Harrison, of Montclair State, said many of the newcomers have young children, pay property taxes and want a voice in their local government, she said.
“This generation is very, very community-oriented, and there’s that political spinoff,” she said.
In Jersey City, Healy has paraphrased a freeholder, or New Jersey county official, who railed against newcomers.
“Get out to vote so that, as Jeff Dublin said, Jersey City can remain for Jersey City, not some newcomers, some interlopers who don’t know the city, don’t care about the city, and want to use the city for their own personal ambitions,” Healy said at his campaign kickoff in February.
In an interview at City Hall, in a room filled with photos of Healy with dignitaries including President Barack Obama and a framed, signed photo of Gwyneth Paltrow, Healy said he was referring to Fulop, not the new residents.
“As far as the new folks coming to Jersey City, we welcome them. We love them,” he said. “The election is really about the whole city, old and new,” Healy said.
“I’ve been around a long time, and Steve is a relative newcomer,” he said. When asked why people should vote for him, Healy said touted reduced crime and increased development and park space.

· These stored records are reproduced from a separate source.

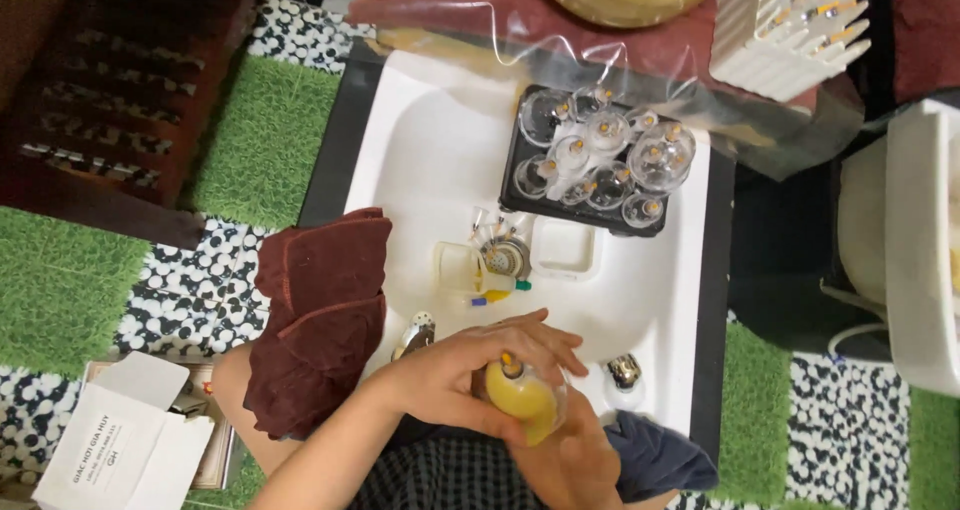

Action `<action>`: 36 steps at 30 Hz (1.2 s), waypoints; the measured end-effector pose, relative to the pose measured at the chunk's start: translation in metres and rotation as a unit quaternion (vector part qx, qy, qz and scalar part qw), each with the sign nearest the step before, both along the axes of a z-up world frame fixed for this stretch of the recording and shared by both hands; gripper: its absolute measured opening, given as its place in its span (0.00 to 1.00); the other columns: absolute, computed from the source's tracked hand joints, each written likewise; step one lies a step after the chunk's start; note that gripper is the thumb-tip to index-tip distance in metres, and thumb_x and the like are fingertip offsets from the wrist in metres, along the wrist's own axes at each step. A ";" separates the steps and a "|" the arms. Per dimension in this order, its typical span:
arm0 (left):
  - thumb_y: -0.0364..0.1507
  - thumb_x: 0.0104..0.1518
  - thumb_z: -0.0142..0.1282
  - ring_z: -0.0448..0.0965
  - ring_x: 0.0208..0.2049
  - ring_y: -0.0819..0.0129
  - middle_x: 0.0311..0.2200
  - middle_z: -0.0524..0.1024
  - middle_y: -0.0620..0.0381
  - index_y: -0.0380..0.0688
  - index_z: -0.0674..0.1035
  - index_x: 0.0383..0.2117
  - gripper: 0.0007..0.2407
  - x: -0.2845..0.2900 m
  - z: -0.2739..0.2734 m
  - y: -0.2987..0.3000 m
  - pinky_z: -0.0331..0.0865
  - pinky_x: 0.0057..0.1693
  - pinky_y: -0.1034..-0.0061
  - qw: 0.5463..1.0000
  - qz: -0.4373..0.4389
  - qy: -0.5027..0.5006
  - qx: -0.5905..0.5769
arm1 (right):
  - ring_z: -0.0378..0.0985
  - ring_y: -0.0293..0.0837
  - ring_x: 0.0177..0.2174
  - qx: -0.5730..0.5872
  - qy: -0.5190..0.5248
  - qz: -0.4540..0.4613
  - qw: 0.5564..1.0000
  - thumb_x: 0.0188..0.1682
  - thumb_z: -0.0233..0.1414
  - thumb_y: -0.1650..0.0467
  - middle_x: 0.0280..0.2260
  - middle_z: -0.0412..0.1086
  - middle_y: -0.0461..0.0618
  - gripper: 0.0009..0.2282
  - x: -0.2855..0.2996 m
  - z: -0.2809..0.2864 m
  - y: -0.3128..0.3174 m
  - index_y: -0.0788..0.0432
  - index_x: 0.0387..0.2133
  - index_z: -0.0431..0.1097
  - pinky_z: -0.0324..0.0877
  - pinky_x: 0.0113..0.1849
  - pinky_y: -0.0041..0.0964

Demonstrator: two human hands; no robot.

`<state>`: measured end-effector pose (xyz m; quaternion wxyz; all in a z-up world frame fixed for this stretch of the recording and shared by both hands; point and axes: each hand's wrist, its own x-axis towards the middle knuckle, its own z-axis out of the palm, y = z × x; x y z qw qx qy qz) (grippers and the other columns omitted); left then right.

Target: The person scrubs small glass cups with a yellow sponge in a white sink. They rinse the cups under running water and place them into a black tray. The person repeats this process for several cups, handling them one at a time.

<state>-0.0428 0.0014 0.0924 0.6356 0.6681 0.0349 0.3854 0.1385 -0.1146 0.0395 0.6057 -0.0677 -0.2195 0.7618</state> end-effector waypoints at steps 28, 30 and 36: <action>0.49 0.61 0.53 0.69 0.59 0.62 0.55 0.69 0.51 0.45 0.64 0.60 0.28 0.034 0.003 -0.024 0.62 0.65 0.68 0.971 0.133 0.039 -0.195 | 0.77 0.45 0.47 0.125 -0.706 -0.288 0.635 0.53 0.49 0.64 0.44 0.77 0.46 0.15 0.050 -0.061 0.009 0.60 0.47 0.70 0.50 0.56 0.59; 0.56 0.59 0.50 0.73 0.57 0.63 0.54 0.72 0.53 0.44 0.69 0.57 0.30 0.043 0.016 -0.033 0.69 0.60 0.71 0.955 0.148 0.039 -0.254 | 0.74 0.43 0.53 0.289 -0.861 -0.233 0.348 0.59 0.36 0.61 0.47 0.75 0.35 0.16 0.039 -0.046 0.025 0.52 0.52 0.65 0.26 0.68 0.74; 0.32 0.60 0.55 0.78 0.46 0.69 0.46 0.76 0.60 0.46 0.68 0.47 0.13 0.052 0.004 -0.020 0.34 0.79 0.53 0.963 0.217 0.041 -0.154 | 0.70 0.48 0.54 0.034 -0.462 -0.292 0.837 0.53 0.47 0.66 0.46 0.70 0.46 0.14 0.002 -0.025 0.033 0.60 0.49 0.67 0.32 0.67 0.61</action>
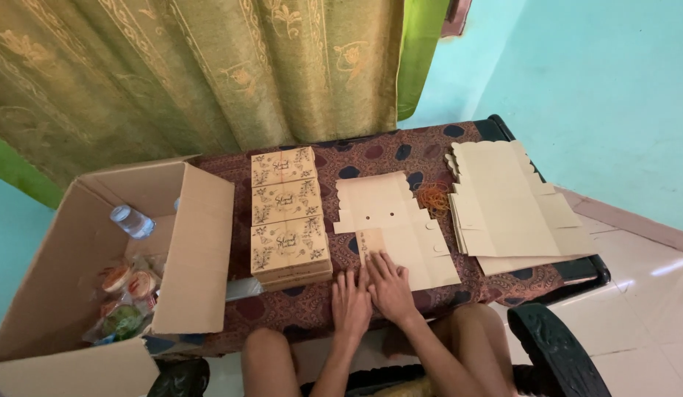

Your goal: Folding flat cardboard templates into small boxes on a table.

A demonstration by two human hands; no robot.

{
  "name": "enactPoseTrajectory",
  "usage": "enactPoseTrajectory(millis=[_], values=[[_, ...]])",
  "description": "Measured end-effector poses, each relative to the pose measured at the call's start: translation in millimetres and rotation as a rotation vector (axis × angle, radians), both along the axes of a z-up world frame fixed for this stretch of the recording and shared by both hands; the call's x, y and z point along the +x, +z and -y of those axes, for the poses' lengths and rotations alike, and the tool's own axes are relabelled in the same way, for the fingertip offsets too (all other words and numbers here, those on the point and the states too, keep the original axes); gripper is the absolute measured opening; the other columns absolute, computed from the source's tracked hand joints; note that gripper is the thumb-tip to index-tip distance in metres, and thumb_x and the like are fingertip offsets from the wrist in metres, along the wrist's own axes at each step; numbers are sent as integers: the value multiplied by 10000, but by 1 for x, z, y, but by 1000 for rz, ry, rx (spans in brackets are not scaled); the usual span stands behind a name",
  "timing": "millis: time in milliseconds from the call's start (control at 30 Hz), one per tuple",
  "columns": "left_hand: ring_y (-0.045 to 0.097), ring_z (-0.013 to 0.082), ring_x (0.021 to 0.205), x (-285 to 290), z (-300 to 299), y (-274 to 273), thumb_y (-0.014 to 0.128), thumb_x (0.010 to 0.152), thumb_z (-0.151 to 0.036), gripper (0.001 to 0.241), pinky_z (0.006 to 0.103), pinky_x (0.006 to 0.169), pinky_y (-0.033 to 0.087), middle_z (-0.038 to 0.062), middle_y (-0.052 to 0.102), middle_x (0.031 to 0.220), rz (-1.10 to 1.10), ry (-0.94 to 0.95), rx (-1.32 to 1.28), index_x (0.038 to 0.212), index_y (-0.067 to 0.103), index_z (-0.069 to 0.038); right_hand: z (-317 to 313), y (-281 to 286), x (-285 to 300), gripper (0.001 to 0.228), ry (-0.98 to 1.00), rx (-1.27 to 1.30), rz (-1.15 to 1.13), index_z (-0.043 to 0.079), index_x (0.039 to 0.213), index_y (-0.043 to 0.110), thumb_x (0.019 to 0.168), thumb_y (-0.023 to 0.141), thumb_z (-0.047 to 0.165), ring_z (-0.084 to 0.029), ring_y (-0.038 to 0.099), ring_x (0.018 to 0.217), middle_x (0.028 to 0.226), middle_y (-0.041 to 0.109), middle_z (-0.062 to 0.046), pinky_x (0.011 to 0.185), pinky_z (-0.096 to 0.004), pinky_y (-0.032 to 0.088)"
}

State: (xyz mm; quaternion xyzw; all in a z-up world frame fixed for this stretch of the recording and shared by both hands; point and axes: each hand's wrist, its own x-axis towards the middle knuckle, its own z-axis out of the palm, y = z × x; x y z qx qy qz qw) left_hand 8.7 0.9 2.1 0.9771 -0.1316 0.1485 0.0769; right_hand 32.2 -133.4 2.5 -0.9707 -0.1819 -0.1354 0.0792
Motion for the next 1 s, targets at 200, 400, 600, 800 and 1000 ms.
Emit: enactPoseTrajectory(millis=[200,400,600,800,1000], values=[[527,337,1031,11,8,5,587,955,-257,541,432,847,460,145,559,1238,65,17,3,1454,494,-71,3,5,1,622,27,50,-13,75,1564,401,966,468,231,-250,234,1559,1671,320,-90,933,-457,366],[443,354,1207,41,21,5,755,884,-308,732,433,941,406,147,468,1299,-330,75,-34,1480,408,-63,1,6,1,668,-54,11,-86,190,1535,449,872,526,188,-226,333,1508,1610,420,-29,939,-444,357],[477,342,1186,83,35,1,552,1012,-248,457,438,899,406,125,511,1273,-320,188,21,1424,502,-57,6,-4,5,641,-8,45,-46,130,1515,468,892,478,281,-224,303,1529,1634,396,-52,948,-420,317],[491,385,1186,98,25,32,541,979,-133,498,468,878,431,168,507,1315,-330,221,-20,1477,514,-119,2,-1,5,615,-49,62,-54,159,1507,485,899,500,244,-215,347,1493,1587,445,-30,940,-421,325],[470,399,1190,105,24,24,581,961,-161,565,466,876,428,164,474,1279,-322,214,-22,1511,454,-131,1,-1,6,589,-54,77,-12,157,1481,517,899,497,244,-223,367,1489,1576,463,-30,922,-419,335]])
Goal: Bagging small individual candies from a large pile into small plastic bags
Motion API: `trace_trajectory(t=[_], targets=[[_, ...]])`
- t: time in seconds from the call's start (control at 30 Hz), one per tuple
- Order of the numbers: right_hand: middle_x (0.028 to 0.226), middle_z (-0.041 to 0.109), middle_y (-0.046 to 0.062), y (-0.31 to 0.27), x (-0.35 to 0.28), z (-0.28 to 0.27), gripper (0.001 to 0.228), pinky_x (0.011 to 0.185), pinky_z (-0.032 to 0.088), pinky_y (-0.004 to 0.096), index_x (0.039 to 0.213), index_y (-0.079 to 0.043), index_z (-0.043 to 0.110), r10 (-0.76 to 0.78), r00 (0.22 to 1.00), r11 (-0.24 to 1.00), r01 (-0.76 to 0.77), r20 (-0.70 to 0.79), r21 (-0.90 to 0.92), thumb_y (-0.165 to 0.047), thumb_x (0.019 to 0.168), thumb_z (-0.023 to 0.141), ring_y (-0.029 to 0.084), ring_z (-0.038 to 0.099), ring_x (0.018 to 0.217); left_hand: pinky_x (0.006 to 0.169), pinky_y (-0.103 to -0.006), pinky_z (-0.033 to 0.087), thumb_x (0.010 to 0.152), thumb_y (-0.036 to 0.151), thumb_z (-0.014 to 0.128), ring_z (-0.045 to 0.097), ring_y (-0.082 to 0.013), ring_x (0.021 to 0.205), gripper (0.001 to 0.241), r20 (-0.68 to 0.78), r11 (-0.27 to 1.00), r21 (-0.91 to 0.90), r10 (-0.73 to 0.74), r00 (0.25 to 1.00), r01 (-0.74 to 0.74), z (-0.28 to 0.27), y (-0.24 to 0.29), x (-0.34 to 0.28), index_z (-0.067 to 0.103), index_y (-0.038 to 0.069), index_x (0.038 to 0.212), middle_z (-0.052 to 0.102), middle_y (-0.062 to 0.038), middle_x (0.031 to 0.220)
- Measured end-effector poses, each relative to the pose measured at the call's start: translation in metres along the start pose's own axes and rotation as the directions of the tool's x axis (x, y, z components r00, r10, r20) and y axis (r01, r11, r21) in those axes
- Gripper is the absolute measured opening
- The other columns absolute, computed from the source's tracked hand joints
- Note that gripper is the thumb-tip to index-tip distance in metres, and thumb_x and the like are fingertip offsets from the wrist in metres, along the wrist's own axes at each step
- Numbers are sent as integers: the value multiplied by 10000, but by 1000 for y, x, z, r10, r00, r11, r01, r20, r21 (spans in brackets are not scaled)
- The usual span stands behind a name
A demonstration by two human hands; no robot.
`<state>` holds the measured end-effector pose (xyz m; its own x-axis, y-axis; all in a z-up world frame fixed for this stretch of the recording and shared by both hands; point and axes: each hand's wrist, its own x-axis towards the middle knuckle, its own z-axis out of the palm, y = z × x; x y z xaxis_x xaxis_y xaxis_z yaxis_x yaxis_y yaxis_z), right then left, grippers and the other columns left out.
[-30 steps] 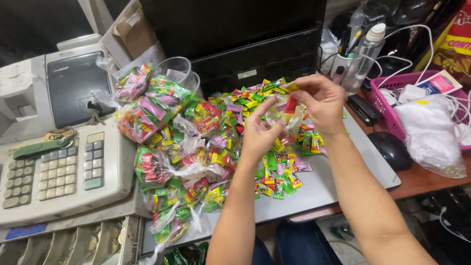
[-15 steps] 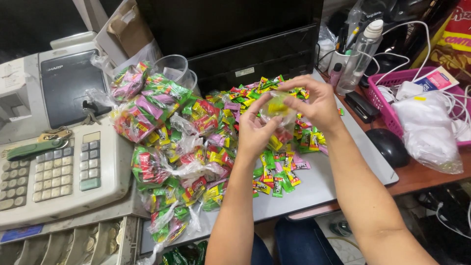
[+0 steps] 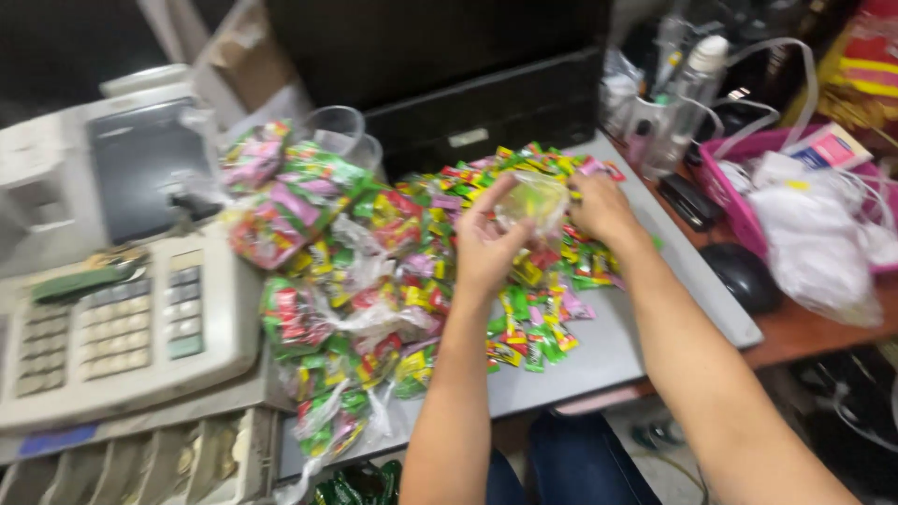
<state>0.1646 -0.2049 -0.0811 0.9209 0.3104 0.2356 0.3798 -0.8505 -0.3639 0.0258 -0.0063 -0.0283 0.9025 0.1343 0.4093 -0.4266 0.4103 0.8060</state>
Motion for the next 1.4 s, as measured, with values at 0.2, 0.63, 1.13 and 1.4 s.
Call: trace_trajectory(t=[0.2,0.63,1.13,1.4], targets=[[1124,763,119,-2,3,-3,333,960,543,550,1132,-180,764,87,988,996,-82,-127,42,-216,800,766,378,685,1152,562,-320,649,808,-131,695,740,-239,729,693,-30,1000,-24,-15,999,15,13,39,-13,537,0,1469,663,-230,1235],[1047,721,73,-45,-16,-58,347,657,614,230,1196,-45,671,92,962,123,245,-257,962,-9,869,778,113,711,846,537,-346,647,797,-116,724,740,-273,669,705,0,998,1,-55,998,55,5,21,-4,533,1,1465,705,-247,1067],[1040,708,208,-88,-44,-74,421,869,594,340,1154,101,625,-236,851,263,520,-468,813,118,793,841,211,696,1021,574,-319,669,794,-111,730,744,-246,690,664,-33,988,111,-106,994,109,20,46,-10,532,-52,1424,614,-293,1310],[1034,714,216,-86,-43,-81,281,902,567,350,1058,79,599,-304,815,310,574,-493,758,118,863,797,238,699,1043,542,-348,671,804,-103,727,735,-257,670,709,-59,991,63,-110,992,114,14,36,-8,470,-75,1464,587,-305,1325]])
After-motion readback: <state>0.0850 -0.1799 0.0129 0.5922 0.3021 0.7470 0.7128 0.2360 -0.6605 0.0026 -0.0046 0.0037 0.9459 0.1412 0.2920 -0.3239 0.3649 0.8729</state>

“If it isn’t broke, don’t fix it,” Healy said.
In an interview at his campaign headquarters, its walls painted with Jersey City landmarks, Fulop, a former Marine who moved to Jersey City shortly after graduating college and was elected to the City Council in 2005, said he cares deeply about quality of life in Jersey City and it doesn’t matter whether he was born and raised here.
“I think there’s a culture in this administration that’s an acceptance of mediocrity,” Fulop said. “I think people in this city want results, and Jersey City is at a real crossroads not only for the next four or eight years, but how it’s going to be defined for a generation.”
Fulop, who represents downtown, said he wants to improve the city’s schools, which are under state control. “Fixing the school system is a backbone of making this city livable,” he said.
Fulop said Healy’s administration has been tainted by corruption, while he has not been touched by it during his time in politics.
A number of Jersey City officials were arrested in 2009 during operation Bid Rig, an effort to root out political corruption in New Jersey that was spearheaded by Gov. Chris Christie when he was a U.S. attorney.
Healy said it was “absurd” to lump him in with those who “fell off the path of service” and were arrested.
“No one was vetted more thoroughly in the state of New Jersey than I was four years ago,” he said. “Guess what? I came out clean.”
While the two say they have different visions, both agree that things that have driven the influx — art galleries, new construction, access to transportation — need to continue. Fulop says he wants more artist types who are priced out of Brooklyn and Queens to consider Jersey City as an option.